Ils étaient près de 1000 à scander le nom de Bemba comme président du Congo. Venus de partout : Belgique, Allemagne, France, Hollande,…
« Bemba, président ! Bemba, président ! » Ils étaient près de 1000, selon les organisateurs, 500, selon la police, a crié ce slogan a tue tête. Ils sont venus de toutes les villes de la Belgique et des pays limitrophes : Bruxelles, Liège, Namur, Louvain La Neuve, Anvers, Hollande, Allemagne, France…
Ils, ce sont les Congolais vivant à l’Etranger. Ils sont soucieux du devenir de leur pays d’origine. C’est ainsi qu’ils ont répondu présent le samedi 8 octobre dernier, pour une marche pacifique. Appuyé par l’Union pour la Nation, cette marche avait pour but de dénoncer le complot qui voudrait faire de Kabila Kabange, président au second tour des présidentielles au Congo Kinshasa.
« Mettons les défauts de Bemba de côté, car il est humain, évitons d’abord l’élection d’un Etranger (ndlr : Kabila Kabange), à la tête de notre pays », nous confie un des manifestants.
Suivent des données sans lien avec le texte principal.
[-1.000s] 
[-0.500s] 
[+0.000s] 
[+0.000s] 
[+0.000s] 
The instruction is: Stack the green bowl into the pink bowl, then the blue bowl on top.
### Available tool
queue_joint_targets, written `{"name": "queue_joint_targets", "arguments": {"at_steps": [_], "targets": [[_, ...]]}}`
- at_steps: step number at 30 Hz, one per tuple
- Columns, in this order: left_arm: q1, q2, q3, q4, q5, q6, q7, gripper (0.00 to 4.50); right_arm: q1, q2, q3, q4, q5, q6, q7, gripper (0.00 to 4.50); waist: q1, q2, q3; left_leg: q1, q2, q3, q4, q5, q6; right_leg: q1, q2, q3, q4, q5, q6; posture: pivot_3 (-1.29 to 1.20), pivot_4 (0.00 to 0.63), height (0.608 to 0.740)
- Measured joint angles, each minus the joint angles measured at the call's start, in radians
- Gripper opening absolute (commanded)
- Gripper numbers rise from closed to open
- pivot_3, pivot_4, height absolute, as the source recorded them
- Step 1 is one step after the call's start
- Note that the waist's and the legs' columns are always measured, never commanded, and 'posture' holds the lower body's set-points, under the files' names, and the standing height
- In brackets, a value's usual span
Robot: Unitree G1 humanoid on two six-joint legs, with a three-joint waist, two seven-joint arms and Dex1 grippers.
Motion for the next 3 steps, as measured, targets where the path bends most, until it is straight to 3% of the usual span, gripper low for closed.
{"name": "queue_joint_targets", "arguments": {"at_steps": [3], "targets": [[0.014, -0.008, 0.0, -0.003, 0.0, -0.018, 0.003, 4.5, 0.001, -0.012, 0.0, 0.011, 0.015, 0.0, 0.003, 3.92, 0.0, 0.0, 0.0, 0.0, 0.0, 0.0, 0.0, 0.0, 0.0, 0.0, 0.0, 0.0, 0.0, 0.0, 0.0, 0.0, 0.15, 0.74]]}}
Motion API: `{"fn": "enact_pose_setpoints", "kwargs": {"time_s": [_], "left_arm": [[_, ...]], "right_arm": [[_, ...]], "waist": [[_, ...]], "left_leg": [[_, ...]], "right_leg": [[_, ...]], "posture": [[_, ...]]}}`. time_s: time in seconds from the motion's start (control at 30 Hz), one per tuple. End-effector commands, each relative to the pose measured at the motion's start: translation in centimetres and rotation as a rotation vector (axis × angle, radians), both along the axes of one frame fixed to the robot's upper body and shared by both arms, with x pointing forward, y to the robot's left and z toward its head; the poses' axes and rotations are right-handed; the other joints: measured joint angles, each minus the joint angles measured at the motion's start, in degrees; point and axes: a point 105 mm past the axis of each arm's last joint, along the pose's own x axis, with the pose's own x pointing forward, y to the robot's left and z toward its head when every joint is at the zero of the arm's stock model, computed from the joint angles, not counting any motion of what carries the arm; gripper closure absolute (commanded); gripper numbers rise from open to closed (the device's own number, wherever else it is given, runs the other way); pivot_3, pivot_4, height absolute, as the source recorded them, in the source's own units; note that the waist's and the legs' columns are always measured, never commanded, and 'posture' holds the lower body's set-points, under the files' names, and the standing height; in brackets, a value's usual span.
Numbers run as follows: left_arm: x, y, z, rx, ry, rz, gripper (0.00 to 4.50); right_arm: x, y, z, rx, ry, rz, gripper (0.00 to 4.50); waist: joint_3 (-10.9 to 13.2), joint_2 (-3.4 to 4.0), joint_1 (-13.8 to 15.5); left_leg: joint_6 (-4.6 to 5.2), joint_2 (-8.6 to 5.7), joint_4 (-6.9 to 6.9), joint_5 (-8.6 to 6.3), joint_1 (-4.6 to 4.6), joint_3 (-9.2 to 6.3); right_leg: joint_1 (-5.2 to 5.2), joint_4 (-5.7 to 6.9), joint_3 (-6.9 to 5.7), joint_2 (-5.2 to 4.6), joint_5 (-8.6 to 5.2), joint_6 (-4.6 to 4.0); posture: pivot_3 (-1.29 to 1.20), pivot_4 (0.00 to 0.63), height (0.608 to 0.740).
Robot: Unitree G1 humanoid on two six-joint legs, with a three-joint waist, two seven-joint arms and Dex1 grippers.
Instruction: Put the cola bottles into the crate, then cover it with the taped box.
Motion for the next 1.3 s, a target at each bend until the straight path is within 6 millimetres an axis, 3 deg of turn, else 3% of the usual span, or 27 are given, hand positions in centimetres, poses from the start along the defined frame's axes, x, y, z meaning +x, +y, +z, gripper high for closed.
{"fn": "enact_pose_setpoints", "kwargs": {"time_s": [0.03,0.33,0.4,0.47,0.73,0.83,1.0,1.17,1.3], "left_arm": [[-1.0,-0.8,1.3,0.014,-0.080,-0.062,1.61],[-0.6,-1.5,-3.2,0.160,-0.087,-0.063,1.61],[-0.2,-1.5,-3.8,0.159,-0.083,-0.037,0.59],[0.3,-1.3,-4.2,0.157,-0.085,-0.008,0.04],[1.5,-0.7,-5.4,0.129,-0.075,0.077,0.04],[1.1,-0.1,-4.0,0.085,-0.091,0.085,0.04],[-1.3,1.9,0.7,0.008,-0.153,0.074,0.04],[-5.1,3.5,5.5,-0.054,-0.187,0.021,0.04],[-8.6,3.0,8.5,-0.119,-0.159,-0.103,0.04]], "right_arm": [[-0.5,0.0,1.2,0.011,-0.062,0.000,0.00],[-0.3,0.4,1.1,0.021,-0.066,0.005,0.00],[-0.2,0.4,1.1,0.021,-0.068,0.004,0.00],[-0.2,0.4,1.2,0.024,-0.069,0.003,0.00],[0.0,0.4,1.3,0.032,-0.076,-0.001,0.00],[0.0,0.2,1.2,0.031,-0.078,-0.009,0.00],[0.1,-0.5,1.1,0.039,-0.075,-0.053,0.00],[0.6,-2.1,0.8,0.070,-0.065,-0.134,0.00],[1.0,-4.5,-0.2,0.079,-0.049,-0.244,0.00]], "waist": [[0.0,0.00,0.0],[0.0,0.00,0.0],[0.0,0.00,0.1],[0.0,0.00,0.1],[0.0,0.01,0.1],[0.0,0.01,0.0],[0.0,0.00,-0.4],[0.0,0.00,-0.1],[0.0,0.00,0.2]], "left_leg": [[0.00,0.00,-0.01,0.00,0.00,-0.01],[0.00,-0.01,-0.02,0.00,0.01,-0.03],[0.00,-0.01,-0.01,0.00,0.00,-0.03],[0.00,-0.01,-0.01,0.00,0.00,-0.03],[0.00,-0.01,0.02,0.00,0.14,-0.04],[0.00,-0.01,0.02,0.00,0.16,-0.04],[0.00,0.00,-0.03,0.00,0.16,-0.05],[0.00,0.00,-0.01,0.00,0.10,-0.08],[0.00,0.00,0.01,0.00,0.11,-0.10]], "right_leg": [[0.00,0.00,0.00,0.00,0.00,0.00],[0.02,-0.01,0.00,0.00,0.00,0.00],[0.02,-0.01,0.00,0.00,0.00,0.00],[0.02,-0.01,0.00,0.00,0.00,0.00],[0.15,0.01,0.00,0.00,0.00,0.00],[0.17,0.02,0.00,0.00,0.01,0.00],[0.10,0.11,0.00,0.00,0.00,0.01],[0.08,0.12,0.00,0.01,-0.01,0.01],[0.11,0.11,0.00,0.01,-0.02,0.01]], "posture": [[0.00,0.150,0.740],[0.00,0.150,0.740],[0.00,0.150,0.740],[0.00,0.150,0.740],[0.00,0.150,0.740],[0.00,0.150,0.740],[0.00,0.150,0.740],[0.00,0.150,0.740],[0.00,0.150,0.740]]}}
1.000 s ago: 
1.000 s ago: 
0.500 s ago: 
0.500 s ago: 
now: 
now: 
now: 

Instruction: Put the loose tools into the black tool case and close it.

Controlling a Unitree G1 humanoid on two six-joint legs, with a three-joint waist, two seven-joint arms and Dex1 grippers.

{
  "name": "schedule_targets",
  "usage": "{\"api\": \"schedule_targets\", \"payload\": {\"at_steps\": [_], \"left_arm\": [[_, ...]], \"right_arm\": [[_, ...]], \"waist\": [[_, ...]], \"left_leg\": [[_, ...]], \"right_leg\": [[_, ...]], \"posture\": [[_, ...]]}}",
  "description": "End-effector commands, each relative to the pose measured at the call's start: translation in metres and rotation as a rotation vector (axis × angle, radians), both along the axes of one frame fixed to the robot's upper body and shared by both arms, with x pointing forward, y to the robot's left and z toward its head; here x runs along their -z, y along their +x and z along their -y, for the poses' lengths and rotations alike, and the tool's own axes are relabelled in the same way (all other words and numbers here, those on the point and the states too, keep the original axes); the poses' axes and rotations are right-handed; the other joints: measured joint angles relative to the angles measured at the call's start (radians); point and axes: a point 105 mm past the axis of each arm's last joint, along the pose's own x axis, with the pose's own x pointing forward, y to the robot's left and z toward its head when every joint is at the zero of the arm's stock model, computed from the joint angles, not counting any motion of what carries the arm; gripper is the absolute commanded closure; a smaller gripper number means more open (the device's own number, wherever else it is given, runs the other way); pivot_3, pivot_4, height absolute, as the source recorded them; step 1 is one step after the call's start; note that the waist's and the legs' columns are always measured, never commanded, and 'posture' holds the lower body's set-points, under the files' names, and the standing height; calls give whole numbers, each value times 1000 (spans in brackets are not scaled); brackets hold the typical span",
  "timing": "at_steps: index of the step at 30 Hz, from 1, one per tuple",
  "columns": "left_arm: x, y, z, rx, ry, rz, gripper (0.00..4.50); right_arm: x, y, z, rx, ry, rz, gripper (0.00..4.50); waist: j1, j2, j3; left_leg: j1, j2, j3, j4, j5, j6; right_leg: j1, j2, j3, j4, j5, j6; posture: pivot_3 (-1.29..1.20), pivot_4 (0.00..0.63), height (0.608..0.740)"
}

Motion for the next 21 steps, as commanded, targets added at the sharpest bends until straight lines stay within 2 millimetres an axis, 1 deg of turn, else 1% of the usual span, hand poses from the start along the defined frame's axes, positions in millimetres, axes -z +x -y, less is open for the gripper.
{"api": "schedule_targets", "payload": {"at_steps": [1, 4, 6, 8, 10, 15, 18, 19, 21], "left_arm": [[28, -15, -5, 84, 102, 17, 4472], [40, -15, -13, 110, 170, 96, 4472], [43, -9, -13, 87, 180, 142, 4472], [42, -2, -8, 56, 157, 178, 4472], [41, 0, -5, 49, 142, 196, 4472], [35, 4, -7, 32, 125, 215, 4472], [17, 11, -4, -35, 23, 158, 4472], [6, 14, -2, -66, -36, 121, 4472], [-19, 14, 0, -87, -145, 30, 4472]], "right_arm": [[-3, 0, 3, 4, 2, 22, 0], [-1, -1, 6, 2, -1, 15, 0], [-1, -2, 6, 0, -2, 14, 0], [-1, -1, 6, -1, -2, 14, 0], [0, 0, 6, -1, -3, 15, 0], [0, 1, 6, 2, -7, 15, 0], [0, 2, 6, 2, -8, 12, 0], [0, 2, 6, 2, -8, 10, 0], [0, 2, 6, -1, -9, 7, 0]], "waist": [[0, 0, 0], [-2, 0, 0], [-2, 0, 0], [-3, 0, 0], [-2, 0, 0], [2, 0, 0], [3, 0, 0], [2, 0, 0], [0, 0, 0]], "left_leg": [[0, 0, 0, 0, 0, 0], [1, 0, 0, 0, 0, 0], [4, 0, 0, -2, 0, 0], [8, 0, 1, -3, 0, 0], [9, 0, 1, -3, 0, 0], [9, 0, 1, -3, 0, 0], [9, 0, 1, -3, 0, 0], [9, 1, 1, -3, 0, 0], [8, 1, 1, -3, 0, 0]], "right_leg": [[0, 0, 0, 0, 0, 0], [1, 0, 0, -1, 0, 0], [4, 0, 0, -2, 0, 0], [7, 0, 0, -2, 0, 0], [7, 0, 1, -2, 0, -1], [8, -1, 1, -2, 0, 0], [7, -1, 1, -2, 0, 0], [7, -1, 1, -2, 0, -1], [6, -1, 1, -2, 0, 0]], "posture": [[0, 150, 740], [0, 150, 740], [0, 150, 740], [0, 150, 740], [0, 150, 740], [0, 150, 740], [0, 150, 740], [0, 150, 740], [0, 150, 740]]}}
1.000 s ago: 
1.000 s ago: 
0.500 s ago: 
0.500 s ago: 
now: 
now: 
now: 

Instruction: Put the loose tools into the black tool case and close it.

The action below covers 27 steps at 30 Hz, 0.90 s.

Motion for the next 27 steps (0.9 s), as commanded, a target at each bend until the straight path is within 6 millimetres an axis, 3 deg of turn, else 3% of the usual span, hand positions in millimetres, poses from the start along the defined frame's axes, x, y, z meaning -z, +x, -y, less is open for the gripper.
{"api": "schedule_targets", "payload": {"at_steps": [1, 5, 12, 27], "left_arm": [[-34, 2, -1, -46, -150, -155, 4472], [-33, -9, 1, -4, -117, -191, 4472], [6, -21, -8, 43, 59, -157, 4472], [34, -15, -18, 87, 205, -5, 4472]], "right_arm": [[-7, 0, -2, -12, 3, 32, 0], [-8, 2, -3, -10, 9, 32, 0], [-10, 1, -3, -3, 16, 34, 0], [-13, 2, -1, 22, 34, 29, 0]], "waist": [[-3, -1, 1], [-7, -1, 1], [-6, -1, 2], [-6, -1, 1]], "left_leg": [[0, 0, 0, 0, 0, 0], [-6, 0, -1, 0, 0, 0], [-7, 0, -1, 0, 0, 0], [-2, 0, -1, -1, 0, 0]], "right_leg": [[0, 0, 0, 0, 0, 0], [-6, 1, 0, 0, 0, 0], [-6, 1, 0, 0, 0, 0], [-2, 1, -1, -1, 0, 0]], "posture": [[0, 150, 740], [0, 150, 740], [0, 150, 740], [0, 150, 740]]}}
Les organisateurs avaient pour but de donner un signal fort à la communauté Internationale en général, aux belges en particulier, au sujet de la situation qui prévaut actuellement en République démocratique du Congo.
Le cortège est parti de la Porte de Namur. Sous escorte de la Police bruxelloise, la foule s’est dirigé vers l’Ambassade des Etats-Unis d’Amérique, avant de foncer sur la rue Belliard. Le point de ralliement était le Rond Point Schuman, où le public a assisté au discours en direct du « président » Jean Pierre Bemba, via Internet.
Au tout début de la manifestation, des prokabilistes ont voulu dénoncer une campagne frauduleuse contre leur candidat. Un bagarre a été évité de justesse par les forces de l’ordre, appuyées par les organisateurs de la manifestation.
On notera aussi la présence de Boketsu Ier, artiste congolais vivant en Belgique. Il a agrémenté la fin de la manifestation. Il explique sa participation par « la volonté de contrecarrer ses compères musiciens qui se sont lancés dans des campagnes électorales, sans tenir compte de la volonté du peuple ».
Satisfaits de ce qui s’est passé, les organisateurs pensent avoir lancé un cri à la Communauté Internationale, pour que la question du Congo revienne sur l’échiquier international.